What I've read lately: The Wideacre Trilogy, Philippa Gregory

Well that's not entirely true. I've just started the second book, and I'm hoping it will have me hooked as much as part one. That was simply titled, Wideacre, and was one of those books that kept my interest throughout; I was so keen to make progress that I'd dip into it even if I had five minutes to spare. That gave me comfort, which was odd really as after a short reading burst like this I'd often find myself re-reading a section. I was keen to make progress, but wanted to savour the story and not miss anything that would give me a clue to the ending. 

 Photo credit: Photo by  Tom Hermans  on  Unsplash

Photo credit: Photo by Tom Hermans on Unsplash

I anticipated a bit of a reading fest while we were away, but it didn't quite work out that way. I did finish a book - The Pie Life - I'd been reading on my phone, and then Wideacre took over.  I thought the book that had me hooked was a long one at 646 pages, but I've just checked and it was only half the length of The Pie Life, so maybe that's why that one took me a while to get through. 

But back to Wideacre...

I like books with strong female characters, and Wideacre certainly has that with Miss Beatrice; she loves the Wideacre Estate and is devastated by her inability to inherit it, with it instead going to her younger brother. She knows the land and is heralded as the greatest farmer around. Set in Georgian England she fights and plots to ensure her bloodline inherits.  It's a gripping tale with plenty of well thought out characters, as you'd expect from one of Philippa Gregory's books. I've read her Tudor novels - and they get the same treatment from me - so I was pleased this also had me gripped.

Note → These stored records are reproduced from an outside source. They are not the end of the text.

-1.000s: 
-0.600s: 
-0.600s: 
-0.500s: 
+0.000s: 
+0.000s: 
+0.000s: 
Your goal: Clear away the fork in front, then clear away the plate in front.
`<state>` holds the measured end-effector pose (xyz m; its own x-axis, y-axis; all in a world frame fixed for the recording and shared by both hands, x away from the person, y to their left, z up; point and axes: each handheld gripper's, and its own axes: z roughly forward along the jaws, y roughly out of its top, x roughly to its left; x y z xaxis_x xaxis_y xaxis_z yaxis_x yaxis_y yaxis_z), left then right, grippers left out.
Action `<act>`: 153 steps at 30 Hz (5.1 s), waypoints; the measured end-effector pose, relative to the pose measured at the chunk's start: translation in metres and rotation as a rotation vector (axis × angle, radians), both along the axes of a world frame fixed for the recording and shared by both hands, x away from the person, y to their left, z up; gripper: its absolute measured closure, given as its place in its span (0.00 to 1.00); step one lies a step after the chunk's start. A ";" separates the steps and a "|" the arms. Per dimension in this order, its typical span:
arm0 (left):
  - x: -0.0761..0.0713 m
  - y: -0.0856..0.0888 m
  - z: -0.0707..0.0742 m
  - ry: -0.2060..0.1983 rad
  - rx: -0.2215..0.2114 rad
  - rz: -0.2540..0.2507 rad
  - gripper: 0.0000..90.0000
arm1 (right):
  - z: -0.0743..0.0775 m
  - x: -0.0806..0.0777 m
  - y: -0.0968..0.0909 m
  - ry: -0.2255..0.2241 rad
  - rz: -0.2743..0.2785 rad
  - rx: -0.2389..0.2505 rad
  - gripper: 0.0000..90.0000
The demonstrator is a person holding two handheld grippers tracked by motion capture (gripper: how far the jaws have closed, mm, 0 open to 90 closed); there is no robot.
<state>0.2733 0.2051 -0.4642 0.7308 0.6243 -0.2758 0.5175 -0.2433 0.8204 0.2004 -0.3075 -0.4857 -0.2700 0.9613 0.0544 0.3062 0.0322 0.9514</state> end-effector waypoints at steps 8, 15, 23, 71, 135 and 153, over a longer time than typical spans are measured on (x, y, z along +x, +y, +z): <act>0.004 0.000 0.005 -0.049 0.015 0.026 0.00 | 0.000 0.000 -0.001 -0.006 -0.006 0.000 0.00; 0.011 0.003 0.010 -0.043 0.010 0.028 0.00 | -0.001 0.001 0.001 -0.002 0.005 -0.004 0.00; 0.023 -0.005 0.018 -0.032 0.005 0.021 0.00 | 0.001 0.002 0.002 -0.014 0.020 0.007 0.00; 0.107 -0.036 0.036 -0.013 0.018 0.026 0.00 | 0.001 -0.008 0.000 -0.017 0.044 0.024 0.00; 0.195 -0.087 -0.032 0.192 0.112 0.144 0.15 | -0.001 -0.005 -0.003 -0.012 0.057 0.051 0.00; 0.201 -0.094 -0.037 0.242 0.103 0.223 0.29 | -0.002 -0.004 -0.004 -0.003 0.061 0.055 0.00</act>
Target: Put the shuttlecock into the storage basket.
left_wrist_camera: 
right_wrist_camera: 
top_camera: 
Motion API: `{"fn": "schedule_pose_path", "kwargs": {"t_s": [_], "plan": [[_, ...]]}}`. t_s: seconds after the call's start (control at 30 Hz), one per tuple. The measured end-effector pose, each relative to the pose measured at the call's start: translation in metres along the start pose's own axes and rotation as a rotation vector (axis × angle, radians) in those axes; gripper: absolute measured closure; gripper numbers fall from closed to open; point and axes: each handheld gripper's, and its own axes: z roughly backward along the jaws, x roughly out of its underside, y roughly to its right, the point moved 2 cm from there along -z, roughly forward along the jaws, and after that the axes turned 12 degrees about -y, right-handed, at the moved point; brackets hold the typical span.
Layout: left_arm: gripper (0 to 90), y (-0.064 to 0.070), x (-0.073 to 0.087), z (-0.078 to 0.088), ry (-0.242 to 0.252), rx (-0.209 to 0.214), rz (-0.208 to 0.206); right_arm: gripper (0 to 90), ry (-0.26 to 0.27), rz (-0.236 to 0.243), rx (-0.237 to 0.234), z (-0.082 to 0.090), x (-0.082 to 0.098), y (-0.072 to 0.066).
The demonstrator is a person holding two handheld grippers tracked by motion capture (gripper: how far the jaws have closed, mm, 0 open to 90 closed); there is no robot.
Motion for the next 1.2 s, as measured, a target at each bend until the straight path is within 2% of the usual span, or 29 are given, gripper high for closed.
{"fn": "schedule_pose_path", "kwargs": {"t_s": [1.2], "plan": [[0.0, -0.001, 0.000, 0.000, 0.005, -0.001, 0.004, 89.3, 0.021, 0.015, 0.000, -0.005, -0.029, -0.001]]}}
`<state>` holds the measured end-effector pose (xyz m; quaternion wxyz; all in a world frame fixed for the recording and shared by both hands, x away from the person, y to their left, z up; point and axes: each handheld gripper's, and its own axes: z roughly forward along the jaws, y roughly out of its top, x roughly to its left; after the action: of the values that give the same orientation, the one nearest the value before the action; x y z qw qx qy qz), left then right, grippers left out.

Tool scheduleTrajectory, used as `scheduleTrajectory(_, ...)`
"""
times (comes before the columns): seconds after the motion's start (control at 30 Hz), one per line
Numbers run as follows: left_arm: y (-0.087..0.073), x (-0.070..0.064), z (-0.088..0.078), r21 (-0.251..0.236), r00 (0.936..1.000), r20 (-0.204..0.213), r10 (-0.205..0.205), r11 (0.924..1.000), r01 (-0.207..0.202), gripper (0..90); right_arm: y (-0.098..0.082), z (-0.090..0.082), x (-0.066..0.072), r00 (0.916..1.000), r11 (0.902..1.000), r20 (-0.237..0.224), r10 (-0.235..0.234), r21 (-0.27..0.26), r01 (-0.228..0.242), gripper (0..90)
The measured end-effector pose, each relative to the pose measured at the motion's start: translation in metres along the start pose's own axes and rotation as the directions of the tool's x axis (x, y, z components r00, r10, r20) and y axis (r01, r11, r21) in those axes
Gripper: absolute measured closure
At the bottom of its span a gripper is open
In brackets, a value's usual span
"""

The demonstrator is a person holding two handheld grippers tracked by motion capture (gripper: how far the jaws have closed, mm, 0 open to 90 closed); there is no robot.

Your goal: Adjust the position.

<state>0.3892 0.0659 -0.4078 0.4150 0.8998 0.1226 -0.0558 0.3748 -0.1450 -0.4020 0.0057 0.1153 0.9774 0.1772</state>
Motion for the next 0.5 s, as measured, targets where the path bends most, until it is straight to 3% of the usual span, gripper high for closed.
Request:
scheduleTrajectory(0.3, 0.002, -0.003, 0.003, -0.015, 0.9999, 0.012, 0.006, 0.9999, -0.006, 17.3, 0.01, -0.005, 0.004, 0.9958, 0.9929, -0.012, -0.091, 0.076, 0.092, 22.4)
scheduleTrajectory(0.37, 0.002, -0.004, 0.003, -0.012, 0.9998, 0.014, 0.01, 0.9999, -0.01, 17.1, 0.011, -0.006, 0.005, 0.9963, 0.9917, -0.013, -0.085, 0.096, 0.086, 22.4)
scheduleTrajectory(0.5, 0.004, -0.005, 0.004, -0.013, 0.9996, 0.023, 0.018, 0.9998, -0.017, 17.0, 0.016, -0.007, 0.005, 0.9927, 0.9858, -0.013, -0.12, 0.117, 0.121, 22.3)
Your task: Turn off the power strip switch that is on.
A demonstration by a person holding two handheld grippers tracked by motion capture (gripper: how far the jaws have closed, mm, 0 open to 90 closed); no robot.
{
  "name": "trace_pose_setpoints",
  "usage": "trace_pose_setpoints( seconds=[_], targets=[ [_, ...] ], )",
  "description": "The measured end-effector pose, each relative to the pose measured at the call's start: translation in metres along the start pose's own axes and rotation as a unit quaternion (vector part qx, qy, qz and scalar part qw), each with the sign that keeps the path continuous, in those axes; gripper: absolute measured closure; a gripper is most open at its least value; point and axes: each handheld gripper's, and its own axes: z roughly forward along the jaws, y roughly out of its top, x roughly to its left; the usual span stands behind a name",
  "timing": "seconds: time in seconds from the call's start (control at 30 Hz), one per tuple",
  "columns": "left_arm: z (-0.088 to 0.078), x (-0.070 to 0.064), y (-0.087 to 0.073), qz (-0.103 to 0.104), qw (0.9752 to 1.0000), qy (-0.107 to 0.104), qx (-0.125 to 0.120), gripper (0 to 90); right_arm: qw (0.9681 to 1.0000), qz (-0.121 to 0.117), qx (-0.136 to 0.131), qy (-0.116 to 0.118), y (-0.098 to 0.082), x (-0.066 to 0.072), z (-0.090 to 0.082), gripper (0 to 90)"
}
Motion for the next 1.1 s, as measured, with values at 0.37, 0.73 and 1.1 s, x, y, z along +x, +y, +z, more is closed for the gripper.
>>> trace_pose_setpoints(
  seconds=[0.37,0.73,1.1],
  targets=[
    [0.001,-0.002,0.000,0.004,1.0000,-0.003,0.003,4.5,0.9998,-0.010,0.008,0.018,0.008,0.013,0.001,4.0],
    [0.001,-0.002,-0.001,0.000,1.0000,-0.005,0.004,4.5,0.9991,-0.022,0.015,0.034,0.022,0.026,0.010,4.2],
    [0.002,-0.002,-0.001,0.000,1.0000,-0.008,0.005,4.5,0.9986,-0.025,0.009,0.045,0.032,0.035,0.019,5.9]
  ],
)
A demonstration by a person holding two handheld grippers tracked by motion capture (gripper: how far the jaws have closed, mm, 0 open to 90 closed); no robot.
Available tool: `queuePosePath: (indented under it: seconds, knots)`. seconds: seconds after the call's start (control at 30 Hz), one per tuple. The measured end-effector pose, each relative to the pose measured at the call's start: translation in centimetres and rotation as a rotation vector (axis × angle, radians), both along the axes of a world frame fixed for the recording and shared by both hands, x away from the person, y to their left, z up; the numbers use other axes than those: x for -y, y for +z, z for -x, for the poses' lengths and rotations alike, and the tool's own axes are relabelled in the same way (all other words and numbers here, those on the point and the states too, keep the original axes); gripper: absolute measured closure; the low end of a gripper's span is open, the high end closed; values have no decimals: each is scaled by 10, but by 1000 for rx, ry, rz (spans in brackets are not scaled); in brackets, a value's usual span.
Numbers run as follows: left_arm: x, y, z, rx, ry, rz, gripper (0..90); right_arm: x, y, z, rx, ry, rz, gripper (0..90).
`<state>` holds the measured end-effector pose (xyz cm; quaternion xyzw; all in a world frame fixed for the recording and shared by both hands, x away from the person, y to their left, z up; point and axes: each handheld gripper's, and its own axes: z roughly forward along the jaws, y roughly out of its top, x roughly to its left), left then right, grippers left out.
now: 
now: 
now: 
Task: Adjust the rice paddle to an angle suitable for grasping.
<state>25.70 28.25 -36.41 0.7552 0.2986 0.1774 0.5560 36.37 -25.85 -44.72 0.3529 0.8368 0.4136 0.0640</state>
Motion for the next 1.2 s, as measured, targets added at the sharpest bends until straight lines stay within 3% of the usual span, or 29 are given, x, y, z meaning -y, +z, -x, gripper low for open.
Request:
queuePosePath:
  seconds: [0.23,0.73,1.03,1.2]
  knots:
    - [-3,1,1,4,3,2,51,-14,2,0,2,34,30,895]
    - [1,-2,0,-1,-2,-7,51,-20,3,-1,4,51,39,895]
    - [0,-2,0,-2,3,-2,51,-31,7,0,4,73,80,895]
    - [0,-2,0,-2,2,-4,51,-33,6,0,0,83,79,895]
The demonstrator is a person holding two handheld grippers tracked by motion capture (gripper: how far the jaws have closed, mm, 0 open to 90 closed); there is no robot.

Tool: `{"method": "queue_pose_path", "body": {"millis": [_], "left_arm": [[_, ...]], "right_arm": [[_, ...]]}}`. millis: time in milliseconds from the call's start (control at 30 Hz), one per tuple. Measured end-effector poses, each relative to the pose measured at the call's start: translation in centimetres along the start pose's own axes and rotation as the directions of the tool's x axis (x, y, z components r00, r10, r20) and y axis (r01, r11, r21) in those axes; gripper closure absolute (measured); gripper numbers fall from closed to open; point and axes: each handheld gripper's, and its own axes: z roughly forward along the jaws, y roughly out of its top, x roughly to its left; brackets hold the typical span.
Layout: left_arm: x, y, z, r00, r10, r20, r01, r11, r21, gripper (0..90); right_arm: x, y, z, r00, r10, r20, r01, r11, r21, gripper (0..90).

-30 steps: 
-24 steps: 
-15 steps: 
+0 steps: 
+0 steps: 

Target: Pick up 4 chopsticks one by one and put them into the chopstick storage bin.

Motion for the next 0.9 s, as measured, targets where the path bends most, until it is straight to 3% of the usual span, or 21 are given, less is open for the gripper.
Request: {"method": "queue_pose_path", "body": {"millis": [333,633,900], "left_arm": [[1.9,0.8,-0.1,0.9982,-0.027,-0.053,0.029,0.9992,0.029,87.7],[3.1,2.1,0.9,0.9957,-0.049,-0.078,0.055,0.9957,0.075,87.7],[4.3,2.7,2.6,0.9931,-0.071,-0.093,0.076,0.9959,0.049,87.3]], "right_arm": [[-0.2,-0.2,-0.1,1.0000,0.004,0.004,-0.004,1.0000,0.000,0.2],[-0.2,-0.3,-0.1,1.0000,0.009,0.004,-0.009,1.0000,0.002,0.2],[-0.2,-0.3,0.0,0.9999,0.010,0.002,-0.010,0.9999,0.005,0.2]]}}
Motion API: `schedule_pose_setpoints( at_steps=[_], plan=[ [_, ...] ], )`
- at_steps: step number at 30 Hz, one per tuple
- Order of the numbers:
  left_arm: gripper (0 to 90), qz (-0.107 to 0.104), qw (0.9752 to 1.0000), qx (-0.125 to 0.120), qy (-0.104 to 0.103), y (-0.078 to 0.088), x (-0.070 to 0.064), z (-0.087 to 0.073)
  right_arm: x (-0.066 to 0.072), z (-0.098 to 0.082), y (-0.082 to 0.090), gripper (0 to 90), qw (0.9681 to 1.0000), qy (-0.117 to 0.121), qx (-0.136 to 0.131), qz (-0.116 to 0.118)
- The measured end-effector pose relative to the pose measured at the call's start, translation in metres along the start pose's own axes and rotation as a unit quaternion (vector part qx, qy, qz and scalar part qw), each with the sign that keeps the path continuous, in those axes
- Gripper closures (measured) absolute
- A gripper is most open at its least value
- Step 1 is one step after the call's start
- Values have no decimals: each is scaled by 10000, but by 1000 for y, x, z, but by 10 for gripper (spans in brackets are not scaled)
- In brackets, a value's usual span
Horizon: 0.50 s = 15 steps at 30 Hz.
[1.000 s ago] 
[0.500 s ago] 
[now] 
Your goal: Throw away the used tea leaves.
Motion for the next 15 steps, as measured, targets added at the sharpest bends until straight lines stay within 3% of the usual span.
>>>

There's dark secrets at Wideacre and as the first of the trilogy as you'd expect there are at least a couple of loose ends.  Beatrice does marry, and that adds further intrigue to the story, and my one criticism of the book is shortly after her marriage she celebrates her nineteenth birthday. I'd assumed by the time she married she was much older, and so I found myself skipping backwards to double-check it wasn't a mistake. It wasn't - of course - but I'd have liked a bit more of a clue to her age before that.

The second book starts, as you'd expect, with a piece that sets the scene and already I can't help but think there'll be similarities in the plot. I found myself reading this chapter hungrily, wanting to know whose voice it was.  I've learnt who, and I'm not going to share that, but I am going to recommend this series.

And to give you an idea of how much I wanted to continue the story, I've broken my own rule and paid £3.99 for the second book so I can continue the momentum!  I make no apology for getting my head stuck in a book, e-book or what, there's nothing like a good story, is there?